GOAL OF THE EXERCISE: I'd like every line from the material below that has "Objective" in it.

DATASET RECORDS:
=== Begin Enclosure ===

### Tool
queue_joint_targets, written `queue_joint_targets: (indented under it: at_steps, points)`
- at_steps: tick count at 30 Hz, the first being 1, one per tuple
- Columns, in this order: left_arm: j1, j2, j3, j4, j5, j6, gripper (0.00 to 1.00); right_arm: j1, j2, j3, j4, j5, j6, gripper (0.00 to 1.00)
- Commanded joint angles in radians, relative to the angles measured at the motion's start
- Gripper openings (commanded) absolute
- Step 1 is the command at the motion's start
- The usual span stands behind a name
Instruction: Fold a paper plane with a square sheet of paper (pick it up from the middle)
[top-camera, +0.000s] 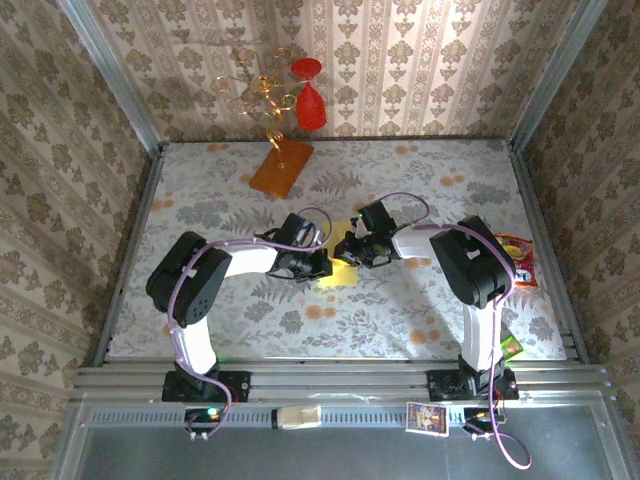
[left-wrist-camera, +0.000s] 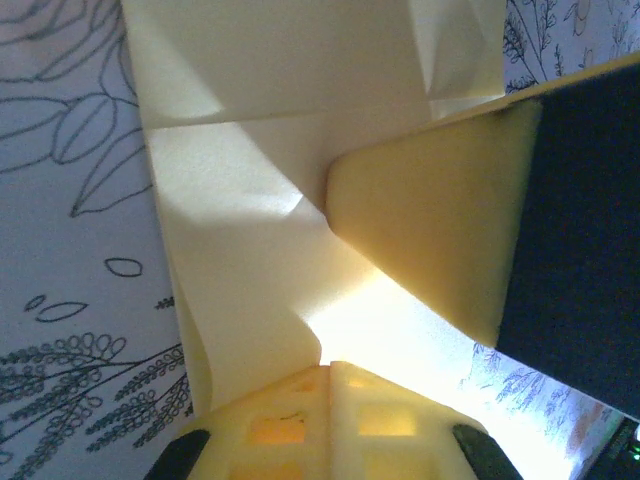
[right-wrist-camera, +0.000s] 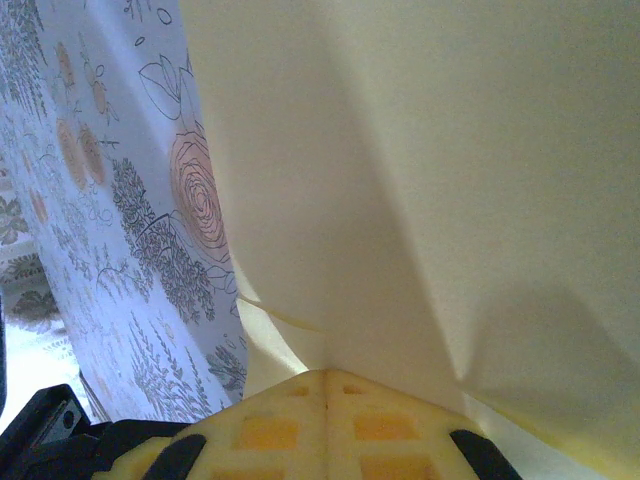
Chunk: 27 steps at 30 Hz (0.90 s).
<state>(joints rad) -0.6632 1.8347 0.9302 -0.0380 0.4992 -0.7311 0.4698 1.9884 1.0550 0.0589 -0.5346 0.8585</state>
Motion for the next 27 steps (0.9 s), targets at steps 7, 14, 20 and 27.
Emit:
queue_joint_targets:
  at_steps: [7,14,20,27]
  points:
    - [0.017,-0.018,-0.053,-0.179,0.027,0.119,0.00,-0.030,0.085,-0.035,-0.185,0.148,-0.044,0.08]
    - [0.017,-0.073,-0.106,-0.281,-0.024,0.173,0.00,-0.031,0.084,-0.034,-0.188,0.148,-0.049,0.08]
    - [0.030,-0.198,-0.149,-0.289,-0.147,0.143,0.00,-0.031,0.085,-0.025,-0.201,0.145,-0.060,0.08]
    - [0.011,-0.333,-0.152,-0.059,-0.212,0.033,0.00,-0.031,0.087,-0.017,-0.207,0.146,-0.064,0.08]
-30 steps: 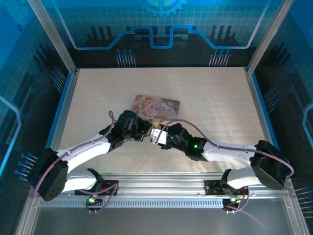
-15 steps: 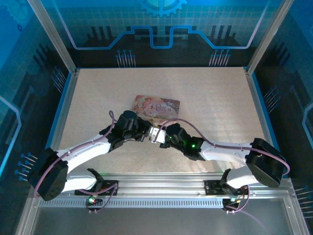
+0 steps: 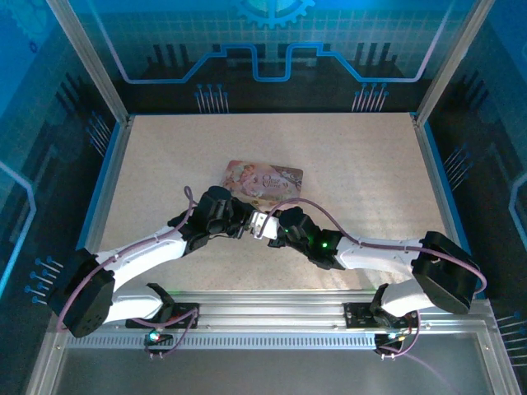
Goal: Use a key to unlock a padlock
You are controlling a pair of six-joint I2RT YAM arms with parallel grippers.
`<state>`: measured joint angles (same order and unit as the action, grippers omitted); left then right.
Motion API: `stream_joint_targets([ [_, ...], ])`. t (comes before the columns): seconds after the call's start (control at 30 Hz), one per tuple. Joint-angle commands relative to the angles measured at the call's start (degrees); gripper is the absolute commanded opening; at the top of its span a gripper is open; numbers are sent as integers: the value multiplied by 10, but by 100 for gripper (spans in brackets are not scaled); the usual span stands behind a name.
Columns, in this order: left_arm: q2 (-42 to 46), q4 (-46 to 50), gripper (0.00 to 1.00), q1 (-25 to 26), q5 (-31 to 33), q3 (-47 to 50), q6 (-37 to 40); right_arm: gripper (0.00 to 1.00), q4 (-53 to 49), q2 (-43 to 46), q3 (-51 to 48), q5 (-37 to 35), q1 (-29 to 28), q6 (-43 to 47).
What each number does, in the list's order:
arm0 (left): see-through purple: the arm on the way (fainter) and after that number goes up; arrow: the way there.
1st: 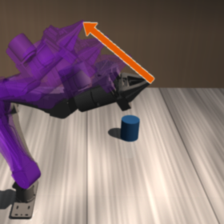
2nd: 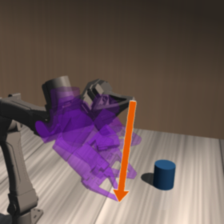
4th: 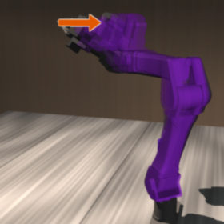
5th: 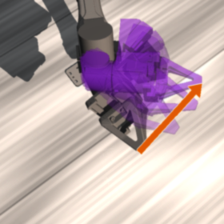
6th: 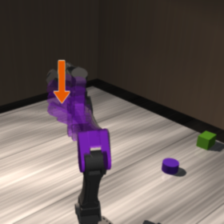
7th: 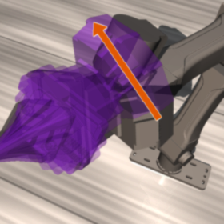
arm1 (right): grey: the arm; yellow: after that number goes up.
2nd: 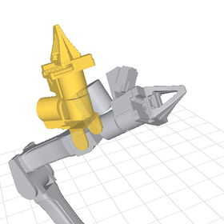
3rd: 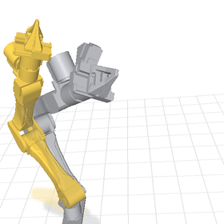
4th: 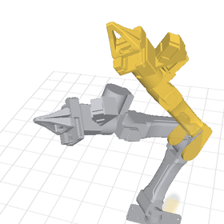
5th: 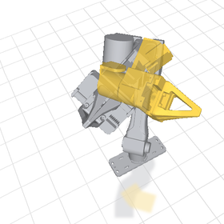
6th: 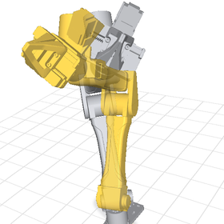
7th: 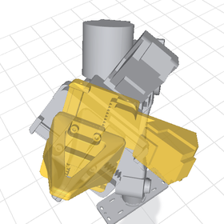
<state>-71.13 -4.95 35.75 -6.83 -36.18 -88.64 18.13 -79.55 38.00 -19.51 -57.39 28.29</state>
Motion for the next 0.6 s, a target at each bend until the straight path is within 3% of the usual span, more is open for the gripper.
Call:
stream_joint_targets([
  [0.0, 12, -35, 0, 4, -9, -12, -8, 8, 18, -9, 16, -9, -7, -13],
  [0.57, 10, -41, 0, 4, -9, -11, -12, 0, 19, -8, 16, -7, -6, -42],
])
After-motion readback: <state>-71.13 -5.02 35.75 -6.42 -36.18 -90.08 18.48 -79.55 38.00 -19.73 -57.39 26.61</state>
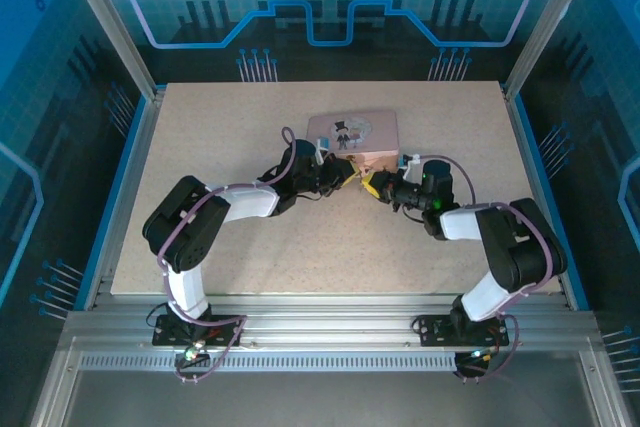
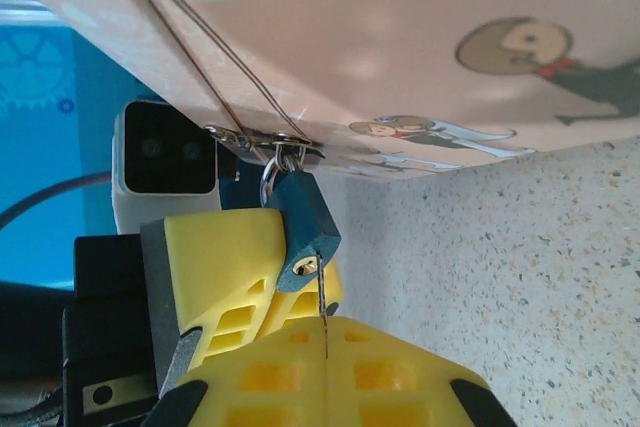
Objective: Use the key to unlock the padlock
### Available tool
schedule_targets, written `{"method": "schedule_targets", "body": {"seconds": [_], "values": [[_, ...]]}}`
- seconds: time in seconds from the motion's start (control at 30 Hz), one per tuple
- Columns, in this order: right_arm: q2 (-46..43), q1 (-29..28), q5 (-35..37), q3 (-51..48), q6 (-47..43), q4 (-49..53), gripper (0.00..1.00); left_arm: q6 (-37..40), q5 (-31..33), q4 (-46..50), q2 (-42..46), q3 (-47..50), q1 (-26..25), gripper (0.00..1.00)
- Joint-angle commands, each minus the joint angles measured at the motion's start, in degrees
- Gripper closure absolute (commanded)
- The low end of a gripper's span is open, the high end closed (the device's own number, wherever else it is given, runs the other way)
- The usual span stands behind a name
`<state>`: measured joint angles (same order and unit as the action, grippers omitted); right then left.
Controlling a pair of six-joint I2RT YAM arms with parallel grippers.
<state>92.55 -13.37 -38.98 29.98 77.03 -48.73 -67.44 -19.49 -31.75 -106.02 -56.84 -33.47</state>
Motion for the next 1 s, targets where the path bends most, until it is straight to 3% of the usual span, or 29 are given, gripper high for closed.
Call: {"method": "schedule_targets", "body": {"seconds": [0.0, 0.4, 0.97], "values": [[2.11, 1.64, -9.69, 3.49, -5.08, 3.67, 1.00, -0.65, -4.15, -4.19, 0.00, 0.41, 0.04, 0.96], [3.57, 2.77, -12.91, 6.80, -9.09, 8.20, 1.00, -0.87, -5.12, -4.99, -0.30, 0.41, 0.08, 0.96], [5.25, 1.14, -10.87, 9.44, -8.85, 9.65, 1.00, -1.35, -5.91, -5.78, -0.59, 0.19, -0.87, 0.97]]}}
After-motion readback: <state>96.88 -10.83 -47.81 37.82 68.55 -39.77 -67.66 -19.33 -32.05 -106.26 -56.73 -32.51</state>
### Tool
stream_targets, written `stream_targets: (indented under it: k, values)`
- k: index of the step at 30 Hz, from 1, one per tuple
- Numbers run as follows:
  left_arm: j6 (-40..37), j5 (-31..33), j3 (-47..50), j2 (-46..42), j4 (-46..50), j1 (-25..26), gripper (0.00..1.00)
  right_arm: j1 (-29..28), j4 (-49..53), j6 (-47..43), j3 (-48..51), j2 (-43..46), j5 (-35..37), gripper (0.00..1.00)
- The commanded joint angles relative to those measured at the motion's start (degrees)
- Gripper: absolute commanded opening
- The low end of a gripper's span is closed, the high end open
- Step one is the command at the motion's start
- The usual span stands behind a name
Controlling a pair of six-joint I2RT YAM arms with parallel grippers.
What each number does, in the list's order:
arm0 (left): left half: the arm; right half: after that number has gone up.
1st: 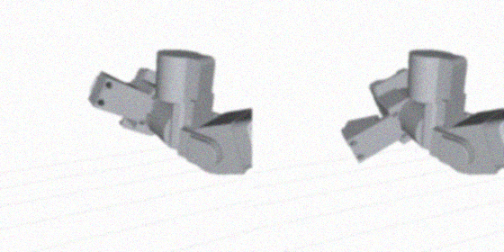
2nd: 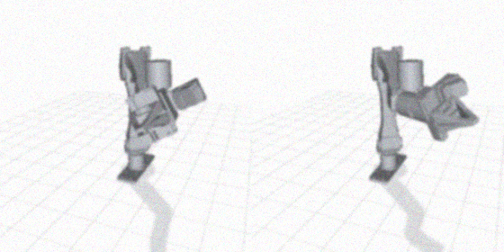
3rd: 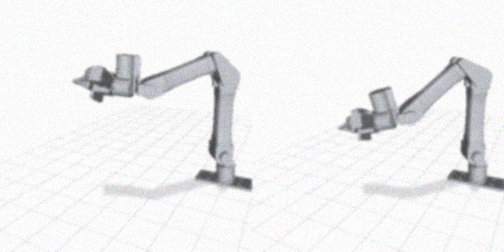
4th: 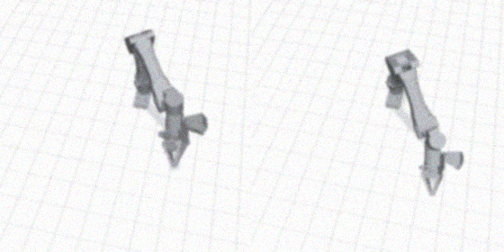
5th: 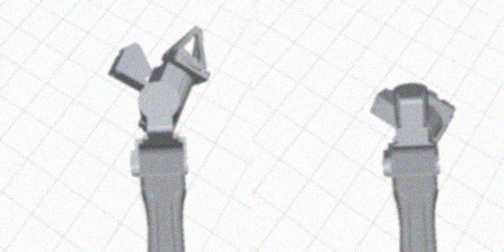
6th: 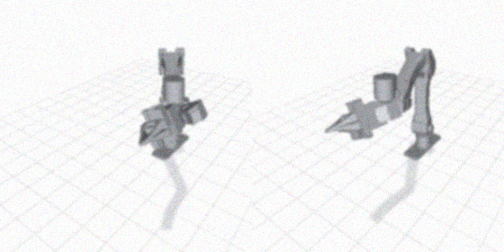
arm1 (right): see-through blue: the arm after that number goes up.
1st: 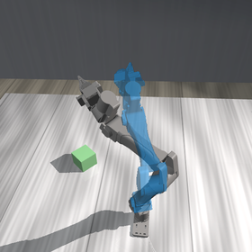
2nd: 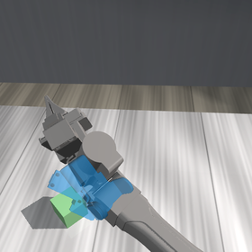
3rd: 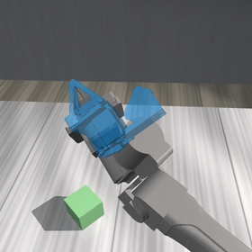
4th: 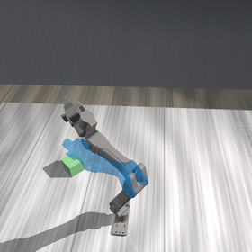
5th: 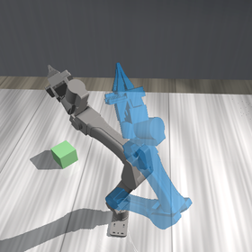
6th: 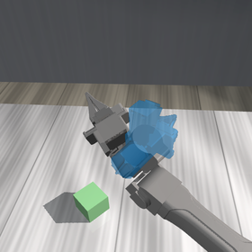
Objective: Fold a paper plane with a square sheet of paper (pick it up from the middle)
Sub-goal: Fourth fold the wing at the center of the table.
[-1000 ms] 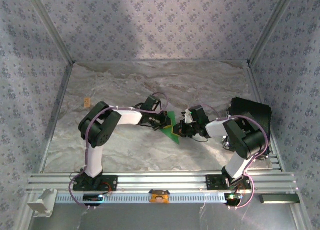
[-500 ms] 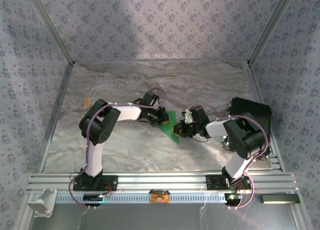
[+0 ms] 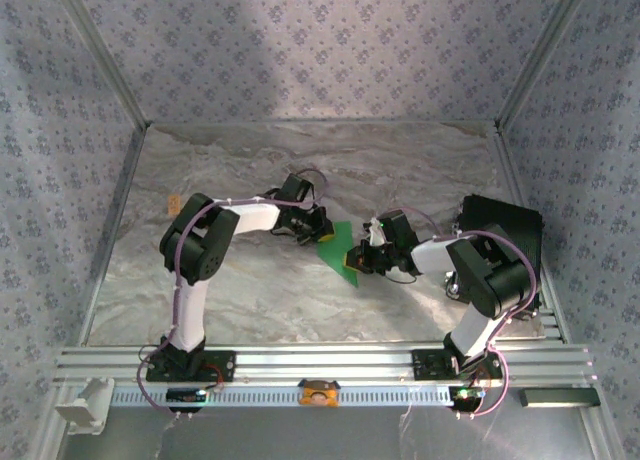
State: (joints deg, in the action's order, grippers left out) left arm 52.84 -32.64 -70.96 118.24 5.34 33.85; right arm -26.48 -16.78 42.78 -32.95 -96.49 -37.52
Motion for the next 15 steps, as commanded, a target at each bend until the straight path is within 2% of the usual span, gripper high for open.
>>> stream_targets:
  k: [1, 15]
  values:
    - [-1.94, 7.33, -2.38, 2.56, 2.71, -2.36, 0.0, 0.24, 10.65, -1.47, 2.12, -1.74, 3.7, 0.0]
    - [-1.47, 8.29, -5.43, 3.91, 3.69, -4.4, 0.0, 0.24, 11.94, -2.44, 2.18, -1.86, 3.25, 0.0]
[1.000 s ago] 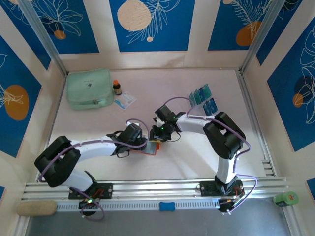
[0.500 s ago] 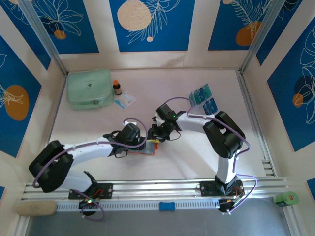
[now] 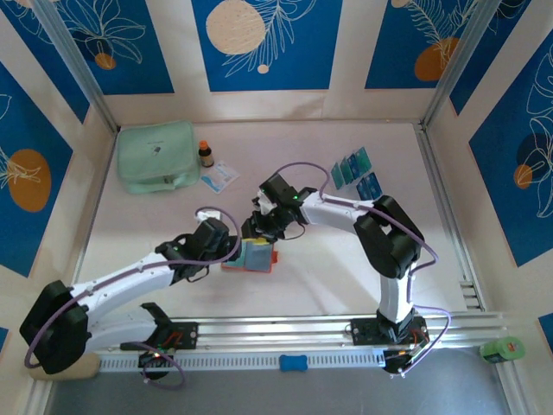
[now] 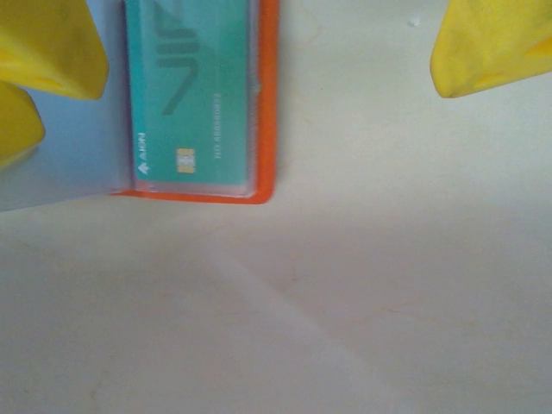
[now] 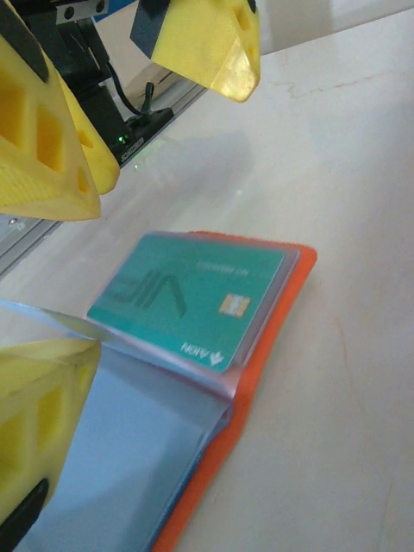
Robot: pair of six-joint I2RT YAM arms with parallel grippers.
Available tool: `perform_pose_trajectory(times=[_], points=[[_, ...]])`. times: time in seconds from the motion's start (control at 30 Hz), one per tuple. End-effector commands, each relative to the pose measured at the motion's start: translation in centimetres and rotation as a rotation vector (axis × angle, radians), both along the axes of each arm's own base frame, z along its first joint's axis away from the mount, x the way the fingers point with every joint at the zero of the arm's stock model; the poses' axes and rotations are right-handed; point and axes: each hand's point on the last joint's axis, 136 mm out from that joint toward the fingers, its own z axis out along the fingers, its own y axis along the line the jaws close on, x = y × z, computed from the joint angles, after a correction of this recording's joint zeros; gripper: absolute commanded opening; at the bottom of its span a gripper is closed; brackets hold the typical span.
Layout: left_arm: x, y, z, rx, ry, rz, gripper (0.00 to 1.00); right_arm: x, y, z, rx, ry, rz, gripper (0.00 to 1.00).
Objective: Put the credit cards into the card holder
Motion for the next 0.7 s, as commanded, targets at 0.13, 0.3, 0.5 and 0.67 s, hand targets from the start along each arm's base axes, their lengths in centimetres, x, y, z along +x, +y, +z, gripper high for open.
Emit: perform_pose_trajectory(times=[0.13,0.3,0.5,0.67], points=[[-0.1,-2.0,2.8,-0.137,-0.067,-0.065,0.97,1.1,3.5,-2.0,-0.012,0.019,0.001,0.42],[-0.3,-1.7,2.6,-0.134,-0.061,-0.062,0.97,1.4,4.0,-2.4,-0.008,0.031,-0.001,0.41],[-0.3,-1.7,1.9,-0.133,-0.045,-0.058,0.98,1.9,3.9,-1.0,0.024,0.022,-0.007,0.41],[-0.4,-1.5,1.6,-0.127,-0.038,-0.053,0.98,2.6,3.7,0.0,0.040,0.008,-0.024,0.41]])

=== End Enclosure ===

RESULT:
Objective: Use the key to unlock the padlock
Objective: Fold a paper plane with a square sheet of paper (pick it up from the middle)
Objective: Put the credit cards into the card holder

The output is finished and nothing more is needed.